* **Required action**
Look for "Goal" in each line of the entries, and return the matching lines.

• • •

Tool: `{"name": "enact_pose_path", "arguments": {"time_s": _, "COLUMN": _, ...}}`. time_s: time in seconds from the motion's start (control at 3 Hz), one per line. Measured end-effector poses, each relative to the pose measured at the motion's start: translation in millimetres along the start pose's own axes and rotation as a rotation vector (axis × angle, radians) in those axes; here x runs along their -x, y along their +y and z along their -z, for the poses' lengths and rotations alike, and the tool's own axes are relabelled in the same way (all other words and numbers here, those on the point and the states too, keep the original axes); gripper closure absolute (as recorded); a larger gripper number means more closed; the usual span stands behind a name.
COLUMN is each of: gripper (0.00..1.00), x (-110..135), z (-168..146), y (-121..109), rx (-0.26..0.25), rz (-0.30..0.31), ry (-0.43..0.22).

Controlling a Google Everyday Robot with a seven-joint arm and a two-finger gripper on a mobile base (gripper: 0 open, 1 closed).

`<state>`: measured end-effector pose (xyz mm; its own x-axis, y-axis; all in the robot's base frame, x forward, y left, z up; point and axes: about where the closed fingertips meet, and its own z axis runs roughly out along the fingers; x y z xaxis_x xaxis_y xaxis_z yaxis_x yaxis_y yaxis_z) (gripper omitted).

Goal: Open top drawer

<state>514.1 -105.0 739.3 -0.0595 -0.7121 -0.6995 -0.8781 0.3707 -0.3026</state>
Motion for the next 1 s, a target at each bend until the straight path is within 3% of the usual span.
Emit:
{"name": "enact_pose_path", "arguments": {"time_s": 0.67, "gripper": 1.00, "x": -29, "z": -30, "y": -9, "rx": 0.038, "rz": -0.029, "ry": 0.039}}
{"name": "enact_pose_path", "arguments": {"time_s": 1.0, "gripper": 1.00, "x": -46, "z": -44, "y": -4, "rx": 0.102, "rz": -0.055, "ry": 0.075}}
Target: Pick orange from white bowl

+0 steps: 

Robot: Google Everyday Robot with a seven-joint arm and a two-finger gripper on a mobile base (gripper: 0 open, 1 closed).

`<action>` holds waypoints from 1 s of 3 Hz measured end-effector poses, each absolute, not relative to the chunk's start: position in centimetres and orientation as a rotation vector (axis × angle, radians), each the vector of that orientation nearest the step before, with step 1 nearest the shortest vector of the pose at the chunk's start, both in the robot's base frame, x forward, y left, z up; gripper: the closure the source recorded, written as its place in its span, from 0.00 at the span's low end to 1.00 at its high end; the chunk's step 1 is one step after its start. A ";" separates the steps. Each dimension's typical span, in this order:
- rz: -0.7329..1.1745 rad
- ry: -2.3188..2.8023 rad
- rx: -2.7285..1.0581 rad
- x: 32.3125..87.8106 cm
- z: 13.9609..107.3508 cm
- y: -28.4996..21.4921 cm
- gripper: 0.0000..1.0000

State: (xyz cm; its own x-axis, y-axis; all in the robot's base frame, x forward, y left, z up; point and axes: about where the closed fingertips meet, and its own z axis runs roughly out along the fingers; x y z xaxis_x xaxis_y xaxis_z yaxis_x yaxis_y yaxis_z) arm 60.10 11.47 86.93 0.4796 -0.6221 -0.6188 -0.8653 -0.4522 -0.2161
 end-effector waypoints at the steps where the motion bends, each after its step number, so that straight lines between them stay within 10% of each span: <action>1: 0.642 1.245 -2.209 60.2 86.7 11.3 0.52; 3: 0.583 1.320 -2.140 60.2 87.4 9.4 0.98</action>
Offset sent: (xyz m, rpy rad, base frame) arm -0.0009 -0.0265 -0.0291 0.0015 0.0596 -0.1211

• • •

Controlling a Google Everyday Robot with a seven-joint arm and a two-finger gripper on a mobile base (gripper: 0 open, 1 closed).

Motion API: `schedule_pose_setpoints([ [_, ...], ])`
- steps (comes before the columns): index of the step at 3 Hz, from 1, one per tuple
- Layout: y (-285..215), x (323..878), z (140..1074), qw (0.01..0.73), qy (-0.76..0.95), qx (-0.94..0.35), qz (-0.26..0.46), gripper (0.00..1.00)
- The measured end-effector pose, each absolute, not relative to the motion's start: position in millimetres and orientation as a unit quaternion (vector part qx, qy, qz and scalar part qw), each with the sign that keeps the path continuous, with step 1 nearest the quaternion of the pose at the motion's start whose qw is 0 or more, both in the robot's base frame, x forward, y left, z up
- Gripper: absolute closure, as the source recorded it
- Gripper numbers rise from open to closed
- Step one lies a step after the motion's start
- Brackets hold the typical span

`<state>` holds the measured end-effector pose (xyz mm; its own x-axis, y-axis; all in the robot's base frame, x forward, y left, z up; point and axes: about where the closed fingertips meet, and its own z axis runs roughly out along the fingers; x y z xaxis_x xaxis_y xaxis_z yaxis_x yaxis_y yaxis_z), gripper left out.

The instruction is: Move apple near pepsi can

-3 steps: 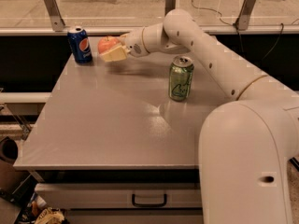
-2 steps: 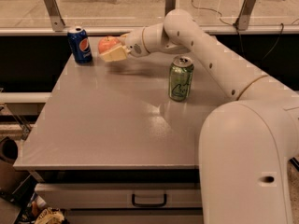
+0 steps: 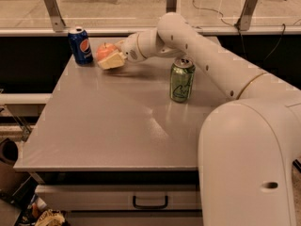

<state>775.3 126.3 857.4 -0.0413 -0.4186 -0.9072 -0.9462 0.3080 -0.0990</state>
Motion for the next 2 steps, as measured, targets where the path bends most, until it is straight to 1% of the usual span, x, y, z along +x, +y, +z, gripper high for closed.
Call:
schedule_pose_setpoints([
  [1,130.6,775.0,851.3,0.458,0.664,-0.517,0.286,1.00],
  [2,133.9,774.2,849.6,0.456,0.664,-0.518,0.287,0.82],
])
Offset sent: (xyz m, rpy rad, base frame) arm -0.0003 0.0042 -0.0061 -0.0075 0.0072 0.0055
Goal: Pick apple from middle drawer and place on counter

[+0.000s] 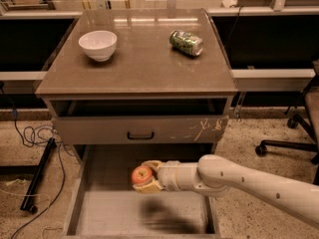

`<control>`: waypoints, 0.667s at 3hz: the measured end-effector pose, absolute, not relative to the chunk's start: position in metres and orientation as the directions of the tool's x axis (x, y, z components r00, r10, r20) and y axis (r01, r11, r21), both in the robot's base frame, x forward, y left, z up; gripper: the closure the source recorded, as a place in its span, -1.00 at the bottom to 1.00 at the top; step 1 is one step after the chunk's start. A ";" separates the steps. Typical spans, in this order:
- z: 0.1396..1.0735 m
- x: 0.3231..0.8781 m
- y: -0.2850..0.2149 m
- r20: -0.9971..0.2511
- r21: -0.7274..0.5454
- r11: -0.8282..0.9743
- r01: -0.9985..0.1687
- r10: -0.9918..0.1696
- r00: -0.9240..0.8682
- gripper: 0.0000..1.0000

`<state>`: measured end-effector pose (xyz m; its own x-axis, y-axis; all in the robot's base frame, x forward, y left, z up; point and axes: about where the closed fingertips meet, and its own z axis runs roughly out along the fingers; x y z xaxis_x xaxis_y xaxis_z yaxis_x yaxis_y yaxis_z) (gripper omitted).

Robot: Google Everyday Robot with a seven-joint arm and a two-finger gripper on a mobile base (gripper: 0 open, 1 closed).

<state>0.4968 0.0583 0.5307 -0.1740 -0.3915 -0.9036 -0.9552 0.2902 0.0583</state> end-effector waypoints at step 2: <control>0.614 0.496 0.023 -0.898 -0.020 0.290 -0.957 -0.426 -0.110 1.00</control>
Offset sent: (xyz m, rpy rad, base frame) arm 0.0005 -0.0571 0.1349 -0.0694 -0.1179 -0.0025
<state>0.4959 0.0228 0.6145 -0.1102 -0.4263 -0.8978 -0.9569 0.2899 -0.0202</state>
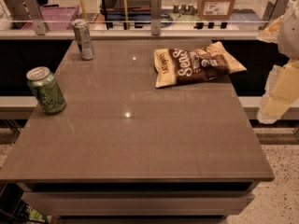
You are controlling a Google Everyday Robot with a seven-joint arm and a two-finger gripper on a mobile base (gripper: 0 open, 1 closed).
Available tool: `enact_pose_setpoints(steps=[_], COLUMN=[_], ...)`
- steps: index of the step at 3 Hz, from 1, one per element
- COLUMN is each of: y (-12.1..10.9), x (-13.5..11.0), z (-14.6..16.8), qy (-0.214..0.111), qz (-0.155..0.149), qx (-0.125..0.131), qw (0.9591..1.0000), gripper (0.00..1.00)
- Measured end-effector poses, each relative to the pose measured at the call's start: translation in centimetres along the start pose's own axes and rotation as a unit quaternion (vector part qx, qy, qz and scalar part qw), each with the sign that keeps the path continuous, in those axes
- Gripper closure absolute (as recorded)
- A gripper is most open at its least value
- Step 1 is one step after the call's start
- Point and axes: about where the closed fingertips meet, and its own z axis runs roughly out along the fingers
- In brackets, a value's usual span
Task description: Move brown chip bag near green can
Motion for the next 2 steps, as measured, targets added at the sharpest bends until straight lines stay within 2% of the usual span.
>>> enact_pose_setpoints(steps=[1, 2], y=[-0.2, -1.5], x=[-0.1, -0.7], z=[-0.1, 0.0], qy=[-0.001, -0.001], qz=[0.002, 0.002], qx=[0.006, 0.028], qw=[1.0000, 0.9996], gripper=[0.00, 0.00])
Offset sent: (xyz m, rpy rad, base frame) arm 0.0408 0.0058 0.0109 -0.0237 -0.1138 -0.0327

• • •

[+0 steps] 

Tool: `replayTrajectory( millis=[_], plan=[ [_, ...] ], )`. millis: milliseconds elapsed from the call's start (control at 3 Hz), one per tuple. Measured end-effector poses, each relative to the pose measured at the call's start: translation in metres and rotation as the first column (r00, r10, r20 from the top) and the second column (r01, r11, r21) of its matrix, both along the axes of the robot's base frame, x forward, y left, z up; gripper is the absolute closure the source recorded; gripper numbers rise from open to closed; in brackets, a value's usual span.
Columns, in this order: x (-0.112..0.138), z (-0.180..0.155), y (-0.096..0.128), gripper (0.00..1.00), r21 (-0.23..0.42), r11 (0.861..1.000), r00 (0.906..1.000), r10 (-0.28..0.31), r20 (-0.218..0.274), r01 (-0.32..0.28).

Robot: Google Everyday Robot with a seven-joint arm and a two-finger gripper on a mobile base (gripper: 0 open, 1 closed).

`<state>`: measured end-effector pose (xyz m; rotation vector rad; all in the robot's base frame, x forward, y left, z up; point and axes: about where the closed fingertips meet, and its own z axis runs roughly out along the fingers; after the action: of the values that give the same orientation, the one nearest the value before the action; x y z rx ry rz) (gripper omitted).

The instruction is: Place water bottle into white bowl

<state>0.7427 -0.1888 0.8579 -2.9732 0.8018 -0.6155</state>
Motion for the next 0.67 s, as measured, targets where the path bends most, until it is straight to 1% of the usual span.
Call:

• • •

* **Exercise answer**
Goal: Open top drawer
Goal: Pick apple from middle drawer and place on counter

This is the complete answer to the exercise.